Hi, 

I wrote down this manual for anyone to follow - https://drive.google.com/file/d/1qtfyE42ECZAqSFpqGR9JawX3YoVAvVSg/view?usp=sharing

As it is a modified protocol I'm not sure It will work (especially when we do not have any positive and negative baseline). 

In short: 

Antigen (peptide) binding to the plates:

1. Prepare peptide solutions in PBS buffer in 1.5 mL tubes. The final concentration of the peptides should be around 10-20 µg/mL 
2. Prepare high-binding 96-well plates and a piece of tin foil for cover. Add a 100 µL of peptide solution to each experimental well. Cover the plate and incubate at 4^oC over night (16h).
3. Take the plate from the fridge and discard peptide solution
4. Wash the plate by adding wash buffer (approx. 200 µL per well).

Blocking:

1. Add approx. 200 µL of blocking solution to each well. Incubate for 2h at room temperature and discard.
2. Wash the plate 3 times as described above. 

Addition of the primary antibodies (from nasal swabs):

1. Prepare the nasal swab/wash samples. Collected swabs should be stored in PBS. Nasal wash can be performed using PBS. The samples can be applied to the wells without dilution, but I would suggest further dilution of the samples using antibody buffer.
2. Add prepared nasal samples – 100 µL/well. Incubate at 4^oC overnight. 
3. Discard samples and wash the plate 4 times as described above.

Addition of secondary antibodies conjugated with HRP:

1. Prepare the solution of secondary antibodies (1:2500) in antibody buffer. 
2. Add secondary antibodies to the plate – 100 µL/well. Incubate for 90 min. at room temperature. 
3. Discard secondary antibodies and wash 5 times as described above.
4. Add 100 µL of TMB to each well. The reaction should turn the solution blue. The time of the incubation can vary from 1 min. to 30 minutes.
5. If you want you can stop the reaction by adding 50 µL of 0.5 M H₂SO₄ – this will turn solution yellow. 

I guess anything with a signal stronger then control can be considered positive signal. Usually for my experiments I'm using the cutoff of "three times value of the blank or more (after subtraction of the proper negative control)". If you do not have negative control you can only use blank as a point of reference.

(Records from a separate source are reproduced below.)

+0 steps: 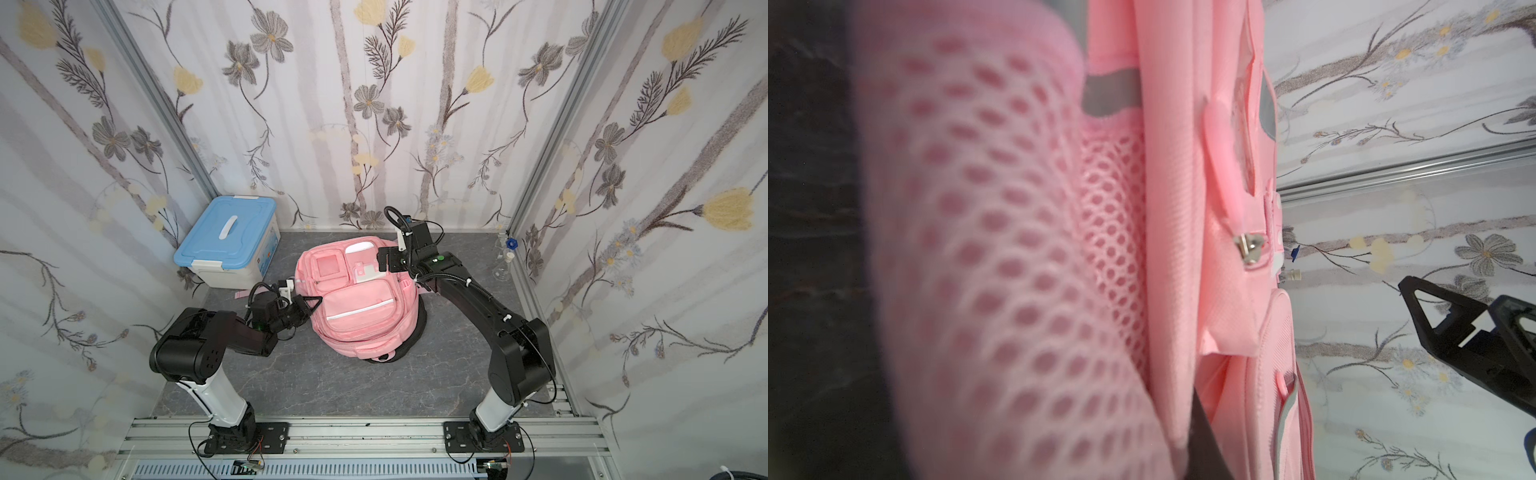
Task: Zip up the backpack
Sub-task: Zip the zipper on the backpack.
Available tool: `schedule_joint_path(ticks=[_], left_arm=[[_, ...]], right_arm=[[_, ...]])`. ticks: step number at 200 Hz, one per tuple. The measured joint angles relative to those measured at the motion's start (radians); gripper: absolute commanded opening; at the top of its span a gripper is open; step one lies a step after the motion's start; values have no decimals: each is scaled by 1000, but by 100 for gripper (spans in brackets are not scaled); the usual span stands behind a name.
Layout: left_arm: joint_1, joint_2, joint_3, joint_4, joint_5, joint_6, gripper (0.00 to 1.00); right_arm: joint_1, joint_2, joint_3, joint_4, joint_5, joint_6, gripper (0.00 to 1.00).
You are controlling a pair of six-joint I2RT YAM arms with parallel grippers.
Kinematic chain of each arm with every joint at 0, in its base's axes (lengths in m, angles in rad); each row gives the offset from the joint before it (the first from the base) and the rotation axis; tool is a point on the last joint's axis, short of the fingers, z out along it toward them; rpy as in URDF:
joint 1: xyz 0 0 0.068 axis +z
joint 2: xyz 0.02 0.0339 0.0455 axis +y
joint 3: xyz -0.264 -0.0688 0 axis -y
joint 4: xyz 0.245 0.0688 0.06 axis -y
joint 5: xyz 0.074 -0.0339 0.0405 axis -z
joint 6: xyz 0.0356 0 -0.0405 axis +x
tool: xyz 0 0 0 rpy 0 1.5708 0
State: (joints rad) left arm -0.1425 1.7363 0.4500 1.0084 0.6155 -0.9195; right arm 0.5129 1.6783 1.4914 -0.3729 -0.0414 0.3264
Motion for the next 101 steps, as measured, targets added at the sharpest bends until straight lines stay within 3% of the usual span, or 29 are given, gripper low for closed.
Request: schedule_joint_path(ticks=[11, 67, 101], left_arm=[[-5, -32, -5, -31, -7, 6, 0], [-20, -162, -9, -156, -24, 48, 0], [-25, -190, -9, -184, -29, 48, 0]], right_arm=[[28, 48, 64, -31, 0, -14, 98], [175, 356, 494, -220, 18, -112, 73], [203, 454, 642, -312, 2, -166, 72]])
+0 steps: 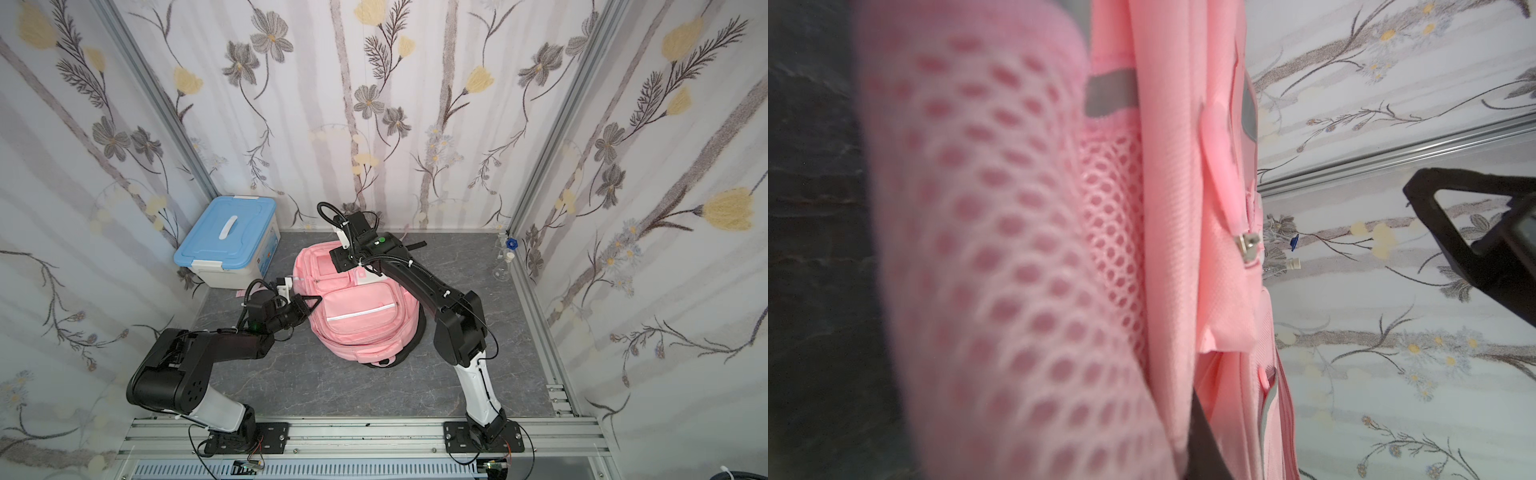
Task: Zip up the backpack
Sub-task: Zip the zipper on the backpack.
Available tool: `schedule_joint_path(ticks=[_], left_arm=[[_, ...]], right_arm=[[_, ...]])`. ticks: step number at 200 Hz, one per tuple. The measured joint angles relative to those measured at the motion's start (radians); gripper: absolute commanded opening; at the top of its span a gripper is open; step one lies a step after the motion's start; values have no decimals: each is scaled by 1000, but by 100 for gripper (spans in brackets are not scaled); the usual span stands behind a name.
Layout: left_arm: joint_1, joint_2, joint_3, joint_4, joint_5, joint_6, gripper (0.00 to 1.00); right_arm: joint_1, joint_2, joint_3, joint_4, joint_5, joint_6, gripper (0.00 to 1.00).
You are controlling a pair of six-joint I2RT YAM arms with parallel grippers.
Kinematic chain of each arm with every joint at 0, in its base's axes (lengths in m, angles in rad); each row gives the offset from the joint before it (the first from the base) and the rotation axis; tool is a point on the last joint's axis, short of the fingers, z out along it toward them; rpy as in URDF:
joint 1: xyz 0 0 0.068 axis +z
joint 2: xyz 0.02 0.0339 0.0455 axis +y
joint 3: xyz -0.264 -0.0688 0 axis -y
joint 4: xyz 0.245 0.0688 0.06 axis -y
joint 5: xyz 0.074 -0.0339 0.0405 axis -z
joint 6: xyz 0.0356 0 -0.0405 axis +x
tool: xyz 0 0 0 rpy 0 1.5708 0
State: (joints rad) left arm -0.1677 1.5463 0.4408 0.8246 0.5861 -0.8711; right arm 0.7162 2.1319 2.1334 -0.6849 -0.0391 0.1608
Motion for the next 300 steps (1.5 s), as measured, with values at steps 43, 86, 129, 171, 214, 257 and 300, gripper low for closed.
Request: schedule_joint_path(ticks=[43, 86, 129, 171, 214, 257, 300], left_arm=[[-7, -25, 14, -44, -8, 4, 0], [-13, -21, 25, -58, -11, 6, 0], [-28, 9, 35, -54, -18, 5, 0], [-37, 14, 38, -51, -20, 3, 0], [-45, -17, 47, -84, -27, 3, 0], [-49, -32, 48, -103, -31, 5, 0], [-54, -36, 48, -106, -36, 6, 0]], right_arm=[[73, 82, 97, -77, -50, -84, 65], [84, 126, 132, -103, -63, -117, 57], [89, 201, 224, -117, -74, -142, 54], [89, 262, 308, -128, -86, -151, 55], [89, 325, 384, -142, -88, -159, 55], [89, 370, 425, -156, -84, -158, 56], [89, 380, 447, -156, -64, -159, 56]])
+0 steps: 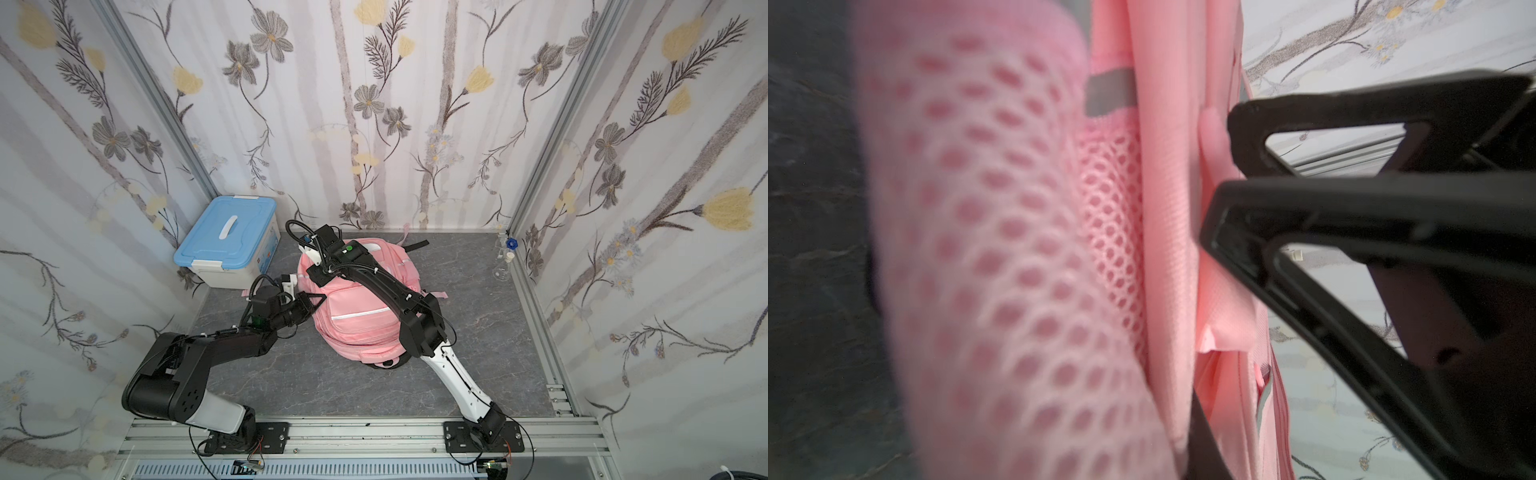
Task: Zip up the backpack
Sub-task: Zip the zipper on the backpack.
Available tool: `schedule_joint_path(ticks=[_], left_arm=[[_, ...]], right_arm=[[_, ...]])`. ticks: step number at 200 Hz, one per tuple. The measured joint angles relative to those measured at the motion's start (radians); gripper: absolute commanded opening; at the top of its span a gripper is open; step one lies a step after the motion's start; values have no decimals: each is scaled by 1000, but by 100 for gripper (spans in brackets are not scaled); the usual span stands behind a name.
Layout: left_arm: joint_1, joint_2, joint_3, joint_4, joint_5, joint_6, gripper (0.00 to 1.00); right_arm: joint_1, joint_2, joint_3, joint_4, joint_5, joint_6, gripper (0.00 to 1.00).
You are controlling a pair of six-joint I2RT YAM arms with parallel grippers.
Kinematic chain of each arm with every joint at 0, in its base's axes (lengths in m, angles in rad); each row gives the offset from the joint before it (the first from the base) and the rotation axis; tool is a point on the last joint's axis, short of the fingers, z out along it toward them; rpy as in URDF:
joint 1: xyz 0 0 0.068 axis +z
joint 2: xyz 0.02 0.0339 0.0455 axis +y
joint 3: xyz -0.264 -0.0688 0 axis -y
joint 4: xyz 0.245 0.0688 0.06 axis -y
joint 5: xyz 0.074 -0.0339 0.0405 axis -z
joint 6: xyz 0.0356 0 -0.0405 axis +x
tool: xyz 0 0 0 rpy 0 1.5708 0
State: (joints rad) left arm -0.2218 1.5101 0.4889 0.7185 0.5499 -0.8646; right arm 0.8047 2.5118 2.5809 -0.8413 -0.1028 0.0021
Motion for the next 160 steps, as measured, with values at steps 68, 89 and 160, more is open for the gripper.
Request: schedule_joint_path(ticks=[68, 89, 160], left_arm=[[-5, -2, 0, -14, 0, 0, 0], [-5, -8, 0, -32, -1, 0, 0], [-5, -13, 6, -90, -8, -3, 0]], right_arm=[[0, 22, 27, 3, 2, -3, 42], [1, 31, 29, 10, 0, -3, 39], [5, 70, 34, 34, -10, -5, 38]])
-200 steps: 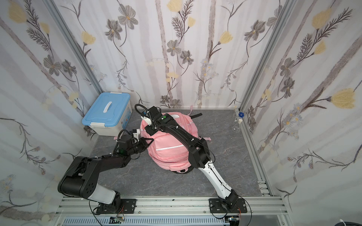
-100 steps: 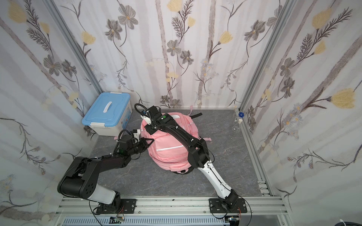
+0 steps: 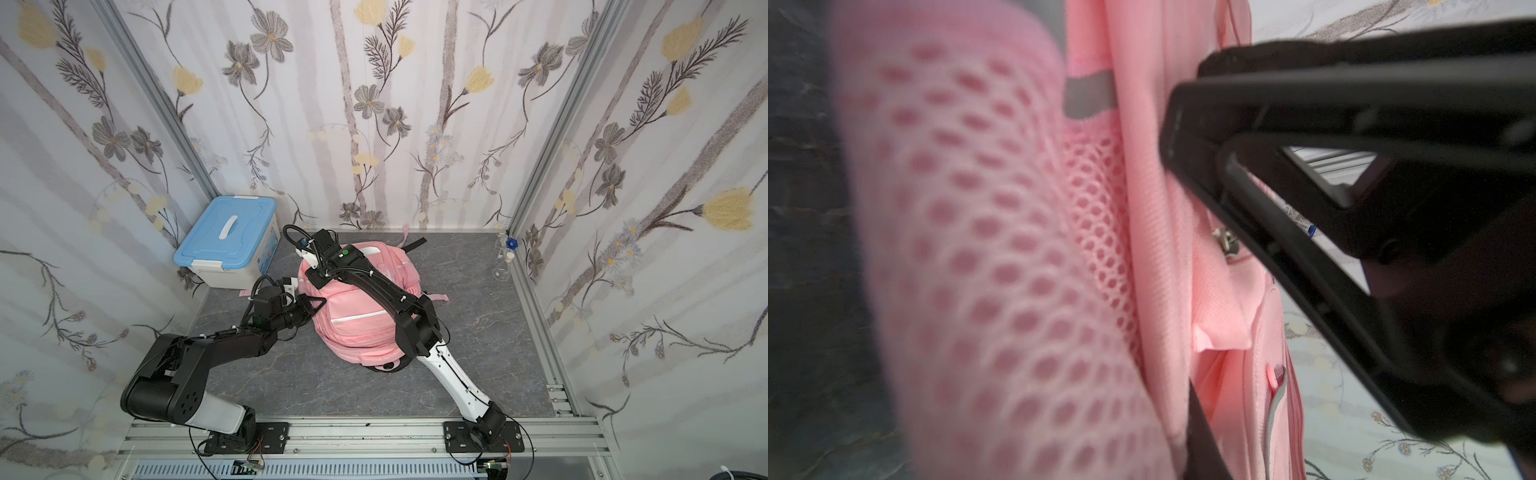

I think that you can perform ELISA using unpurified nasal wash or diluted mucus. I often perform ELISA using sera/full blood or unpurified cell lysates. I would do a nasal or throat swab and put it in phosphate buffer (or PBS). You can further dilute samples if the viscosity is too high. ELISA is very sensitive and my guess is, you should be able to see positive signal without plate reader. It very much depends on both antigen used in ELISA and antibody concentration. For peptides such as yours (without tags) I use concentration of about 10-20 ug/mL, sera diluted 1:1000-1:10000 and higher and still get good, clear signal. Of course you don't want to dilute your nasal samples so much, but undiluted, 1:5 or 1:20 could give nice reading, hopefully without any background. EDIT: I know it may sound complicated, but I just wanted you to know that checking immune response against antigen used (in this case peptides) is a possibility.

This may be true, I'm talking about ELISA test. In theory you only need high binding plates, secondary antibodies and some kind of detection (TMB + H2SO4 give colorimetric effect and you can try and skip plate reader). I understand that it can be quite complicated to perform, but I am wondering how you plan to chceck the immune response against Orf1 and Orf 8. You could check blood against Spike and nucleocapside (you need to check if antigen test is using full length Spike and Nuc), but due to the use of peptides, lenghth of the peptides and expected low IgG titer, detection (as you said) can get tricky. But congrats anyway.

Hi, 

It's quite interesting what you are doing. Have you thought about testing immune response yourself using peptides from the vaccine? Of course you can only run humoral responses, but it would give you far more accurate results then any commercially available test. You could bind peptides to the high-binding plates, use your mucosa samples and detect with universal anti-human IgM+IgG+IgG antibodies conjugated with HRP.